Top of STORED DATA

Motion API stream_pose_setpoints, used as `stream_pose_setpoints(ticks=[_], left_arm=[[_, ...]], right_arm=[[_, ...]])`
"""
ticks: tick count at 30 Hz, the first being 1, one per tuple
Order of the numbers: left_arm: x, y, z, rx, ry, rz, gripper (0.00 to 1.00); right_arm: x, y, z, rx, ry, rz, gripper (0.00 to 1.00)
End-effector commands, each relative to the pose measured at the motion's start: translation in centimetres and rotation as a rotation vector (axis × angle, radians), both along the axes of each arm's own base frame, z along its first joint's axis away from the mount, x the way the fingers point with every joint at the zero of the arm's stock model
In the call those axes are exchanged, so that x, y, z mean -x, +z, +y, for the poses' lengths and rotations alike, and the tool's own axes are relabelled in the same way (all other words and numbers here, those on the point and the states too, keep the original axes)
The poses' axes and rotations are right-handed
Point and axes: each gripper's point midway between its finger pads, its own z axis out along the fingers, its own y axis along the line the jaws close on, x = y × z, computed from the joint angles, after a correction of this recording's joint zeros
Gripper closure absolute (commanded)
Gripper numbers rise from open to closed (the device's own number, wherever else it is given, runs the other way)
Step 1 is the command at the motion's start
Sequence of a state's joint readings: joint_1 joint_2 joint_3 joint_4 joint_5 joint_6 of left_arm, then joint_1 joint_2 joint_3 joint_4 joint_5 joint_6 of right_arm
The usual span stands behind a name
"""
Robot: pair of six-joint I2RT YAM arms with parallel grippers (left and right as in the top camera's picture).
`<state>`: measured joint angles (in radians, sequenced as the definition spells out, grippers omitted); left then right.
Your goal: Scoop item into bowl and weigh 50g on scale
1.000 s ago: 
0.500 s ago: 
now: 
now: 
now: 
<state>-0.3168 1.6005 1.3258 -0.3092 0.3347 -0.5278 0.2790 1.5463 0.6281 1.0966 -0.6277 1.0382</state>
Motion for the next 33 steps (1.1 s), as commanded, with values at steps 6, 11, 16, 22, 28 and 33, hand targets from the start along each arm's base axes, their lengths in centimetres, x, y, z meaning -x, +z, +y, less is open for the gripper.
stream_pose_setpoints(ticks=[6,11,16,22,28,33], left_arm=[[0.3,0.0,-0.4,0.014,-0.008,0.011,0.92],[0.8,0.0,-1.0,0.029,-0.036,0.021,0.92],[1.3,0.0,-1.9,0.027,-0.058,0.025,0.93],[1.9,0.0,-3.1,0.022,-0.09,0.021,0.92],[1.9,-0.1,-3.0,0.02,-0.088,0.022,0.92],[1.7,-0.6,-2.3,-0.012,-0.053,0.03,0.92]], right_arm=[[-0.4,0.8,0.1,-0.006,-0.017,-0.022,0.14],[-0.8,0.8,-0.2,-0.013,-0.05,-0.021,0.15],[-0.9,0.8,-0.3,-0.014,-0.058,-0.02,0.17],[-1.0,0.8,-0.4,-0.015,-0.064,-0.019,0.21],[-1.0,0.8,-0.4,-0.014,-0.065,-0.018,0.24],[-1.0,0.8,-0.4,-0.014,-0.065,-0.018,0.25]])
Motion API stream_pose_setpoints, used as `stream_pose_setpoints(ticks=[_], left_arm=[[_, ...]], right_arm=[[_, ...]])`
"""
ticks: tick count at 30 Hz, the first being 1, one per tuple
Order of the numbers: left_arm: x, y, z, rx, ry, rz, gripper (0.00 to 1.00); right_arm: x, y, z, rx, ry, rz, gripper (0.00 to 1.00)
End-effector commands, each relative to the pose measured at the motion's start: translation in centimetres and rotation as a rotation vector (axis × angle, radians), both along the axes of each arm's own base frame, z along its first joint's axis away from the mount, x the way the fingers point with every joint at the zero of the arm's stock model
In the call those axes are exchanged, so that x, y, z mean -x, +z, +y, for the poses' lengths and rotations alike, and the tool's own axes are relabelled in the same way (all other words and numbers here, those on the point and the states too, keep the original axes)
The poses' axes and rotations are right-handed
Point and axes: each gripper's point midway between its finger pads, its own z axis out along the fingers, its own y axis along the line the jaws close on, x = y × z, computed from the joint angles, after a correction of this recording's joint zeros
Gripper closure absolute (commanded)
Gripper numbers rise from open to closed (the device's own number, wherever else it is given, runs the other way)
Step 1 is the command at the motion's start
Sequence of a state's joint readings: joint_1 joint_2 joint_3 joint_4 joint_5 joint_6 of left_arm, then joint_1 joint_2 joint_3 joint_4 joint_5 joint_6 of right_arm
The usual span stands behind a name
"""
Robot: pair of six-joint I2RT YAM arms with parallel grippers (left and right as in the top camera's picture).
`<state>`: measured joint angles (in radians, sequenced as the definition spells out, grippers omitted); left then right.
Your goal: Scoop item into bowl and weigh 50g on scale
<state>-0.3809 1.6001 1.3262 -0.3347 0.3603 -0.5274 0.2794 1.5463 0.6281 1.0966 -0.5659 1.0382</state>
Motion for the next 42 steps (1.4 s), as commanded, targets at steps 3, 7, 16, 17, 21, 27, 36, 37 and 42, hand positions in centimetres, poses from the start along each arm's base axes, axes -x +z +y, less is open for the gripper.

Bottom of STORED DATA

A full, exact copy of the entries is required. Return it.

Motion API stream_pose_setpoints, used as `stream_pose_setpoints(ticks=[_], left_arm=[[_, ...]], right_arm=[[_, ...]])`
"""
ticks: tick count at 30 Hz, the first being 1, one per tuple
Order of the numbers: left_arm: x, y, z, rx, ry, rz, gripper (0.00 to 1.00); right_arm: x, y, z, rx, ry, rz, gripper (0.00 to 1.00)
End-effector commands, each relative to the pose measured at the motion's start: translation in centimetres and rotation as a rotation vector (axis × angle, radians), both along the axes of each arm's own base frame, z along its first joint's axis away from the mount, x the way the fingers point with every joint at the zero of the arm's stock model
In the call those axes are exchanged, so that x, y, z mean -x, +z, +y, for the poses' lengths and rotations alike, and the tool's own axes are relabelled in the same way (all other words and numbers here, those on the point and the states too, keep the original axes)
The poses' axes and rotations are right-handed
Point and axes: each gripper's point midway between its finger pads, its own z axis out along the fingers, its own y axis along the line the jaws close on, x = y × z, computed from the joint angles, after a correction of this recording's joint zeros
Gripper closure absolute (commanded)
Gripper numbers rise from open to closed (the device's own number, wherever else it is given, runs the other way)
Step 1 is the command at the motion's start
Sequence of a state's joint readings: joint_1 joint_2 joint_3 joint_4 joint_5 joint_6 of left_arm, then joint_1 joint_2 joint_3 joint_4 joint_5 joint_6 of right_arm
The usual span stands behind a name
"""
Robot: pair of six-joint I2RT YAM arms with parallel grippers (left and right as in the top camera's picture).
`<state>`: measured joint angles (in radians, sequenced as the definition spells out, grippers omitted); left then right.
Your goal: Scoop item into bowl and weigh 50g on scale
1.000 s ago: 
0.500 s ago: 
now: 
now: 
now: 
<state>-0.3168 1.6005 1.3258 -0.3092 0.3347 -0.5278 0.2790 1.5463 0.6281 1.0966 -0.6277 1.0382</state>
Motion for the next 33 steps (1.1 s), as commanded, with values at steps 6, 11, 16, 22, 28 and 33, hand targets from the start along each arm's base axes, their lengths in centimetres, x, y, z meaning -x, +z, +y, less is open for the gripper.
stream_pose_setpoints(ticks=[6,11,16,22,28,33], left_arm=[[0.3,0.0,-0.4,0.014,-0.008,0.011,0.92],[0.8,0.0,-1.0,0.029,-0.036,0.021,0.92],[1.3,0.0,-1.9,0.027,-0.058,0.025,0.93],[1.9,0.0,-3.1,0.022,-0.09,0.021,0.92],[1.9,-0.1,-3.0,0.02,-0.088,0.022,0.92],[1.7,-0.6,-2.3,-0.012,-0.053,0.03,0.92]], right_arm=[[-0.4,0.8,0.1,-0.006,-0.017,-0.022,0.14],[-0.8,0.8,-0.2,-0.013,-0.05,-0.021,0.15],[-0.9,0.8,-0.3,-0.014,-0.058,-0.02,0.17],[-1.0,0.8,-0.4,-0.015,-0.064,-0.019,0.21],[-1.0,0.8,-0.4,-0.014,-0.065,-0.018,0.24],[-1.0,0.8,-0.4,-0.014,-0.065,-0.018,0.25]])
Motion API stream_pose_setpoints, used as `stream_pose_setpoints(ticks=[_], left_arm=[[_, ...]], right_arm=[[_, ...]])`
"""
ticks: tick count at 30 Hz, the first being 1, one per tuple
Order of the numbers: left_arm: x, y, z, rx, ry, rz, gripper (0.00 to 1.00); right_arm: x, y, z, rx, ry, rz, gripper (0.00 to 1.00)
End-effector commands, each relative to the pose measured at the motion's start: translation in centimetres and rotation as a rotation vector (axis × angle, radians), both along the axes of each arm's own base frame, z along its first joint's axis away from the mount, x the way the fingers point with every joint at the zero of the arm's stock model
In the call those axes are exchanged, so that x, y, z mean -x, +z, +y, for the poses' lengths and rotations alike, and the tool's own axes are relabelled in the same way (all other words and numbers here, those on the point and the states too, keep the original axes)
The poses' axes and rotations are right-handed
Point and axes: each gripper's point midway between its finger pads, its own z axis out along the fingers, its own y axis along the line the jaws close on, x = y × z, computed from the joint angles, after a correction of this recording's joint zeros
Gripper closure absolute (commanded)
Gripper numbers rise from open to closed (the device's own number, wherever else it is given, runs the other way)
Step 1 is the command at the motion's start
Sequence of a state's joint readings: joint_1 joint_2 joint_3 joint_4 joint_5 joint_6 of left_arm, then joint_1 joint_2 joint_3 joint_4 joint_5 joint_6 of right_arm
The usual span stands behind a name
"""
Robot: pair of six-joint I2RT YAM arms with parallel grippers (left and right as in the top camera's picture).
`<state>`: measured joint angles (in radians, sequenced as the definition spells out, grippers omitted); left then right.
Your goal: Scoop item into bowl and weigh 50g on scale
<state>-0.3809 1.6001 1.3262 -0.3347 0.3603 -0.5274 0.2794 1.5463 0.6281 1.0966 -0.5659 1.0382</state>
Motion for the next 42 steps (1.4 s), as commanded, targets at steps 3, 7, 16, 17, 21, 27, 36, 37 and 42, hand positions in centimetres, poses from the start along each arm's base axes, axes -x +z +y, less is open for the gripper.

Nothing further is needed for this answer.